The series has received criticism from both viewers and critics for its "inaccurate" depictions of the countries the episodes are set in. In its review of the show, pop culture news website The A.V. Club labeled the series as "bland" and "xenophobic". In a more scathing commentary, Slate and USA Today have opined that the show was "jingoistic", especially due to the then-current context of Donald Trump's xenophobic 2016 presidential campaign rhetoric. Following the airing of the episode "Cinderella and the Dragon", which was set in Singapore, the network received significant backlash from locals regarding the "misleading" representations of Singapore and Singaporeans, with local Internet celebrity blogger mrbrown and the Singapore Tourism Board posting up their own satirical responses.

=== Ratings ===
Seasonal rankings (based on average total viewers per episode) of Criminal Minds: Beyond Borders.

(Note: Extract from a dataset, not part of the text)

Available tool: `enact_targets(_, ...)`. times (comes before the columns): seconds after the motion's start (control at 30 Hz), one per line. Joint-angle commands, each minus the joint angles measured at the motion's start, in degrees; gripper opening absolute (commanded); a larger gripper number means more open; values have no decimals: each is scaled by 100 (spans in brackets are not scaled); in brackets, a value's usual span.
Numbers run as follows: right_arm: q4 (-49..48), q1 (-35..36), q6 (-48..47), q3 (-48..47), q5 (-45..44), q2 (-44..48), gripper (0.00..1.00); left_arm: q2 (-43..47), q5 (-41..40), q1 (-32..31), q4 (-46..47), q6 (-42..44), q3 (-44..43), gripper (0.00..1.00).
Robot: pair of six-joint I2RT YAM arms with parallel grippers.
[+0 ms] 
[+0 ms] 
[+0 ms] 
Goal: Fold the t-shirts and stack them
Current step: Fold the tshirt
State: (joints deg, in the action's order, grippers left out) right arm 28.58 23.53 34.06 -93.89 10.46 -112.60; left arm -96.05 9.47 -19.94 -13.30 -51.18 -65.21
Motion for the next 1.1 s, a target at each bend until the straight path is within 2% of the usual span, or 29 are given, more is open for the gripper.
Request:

 Note: Each American network television season starts in late September and ends in late May, which coincides with the completion of May sweeps.

| Season | Episodes | Time slot (EST) | Premiered |  | Ended |  | TV season | Rank | Viewers (in millions) |
| Date | Premiere viewers (in millions) | Date | Finale viewers (in millions) |
| 1 | 13 | Wednesday 10:00 pm (March 16 – May 25, 2016) Wednesday 9:00 pm (April 6, 2016; May 11; May 25, 2016) | March 16, 2016 | 8.88 | May 25, 2016 | 5.19 | 2015–16 | No. 46 | 9.02 |
| 2 | 13 | Wednesday 10:00 pm (March 8 – May 17, 2017) Wednesday 9:00 pm (April 12, 2017; May 17, 2017) | March 8, 2017 | 5.35 | May 17, 2017 | 4.16 | 2016–17 | No. 56 | 6.91 |

== Home releases ==

| Season | Episodes | DVD release dates |  |  |  |
| Region 1 | Region 2 | Region 4 | Discs |
| Pilot | 1 | August 25, 2015 | December 7, 2015 | December 2, 2015 | 6 |
| 1 | 13 | September 20, 2016 | TBA | TBA | 4 |
| 2 | 13 | November 23, 2018 | TBA | TBA | 3 |

==International broadcast==
The series premiered in Australia on the Seven Network in April 2016. In Canada, the series airs simultaneously with the United States on CTV. The series also airs same day as the United States in Asia on AXN. On April 20, 2016, the series premiered on W in the United Kingdom and Ireland. On July 11, 2016, the series premiered on TV One in New Zealand.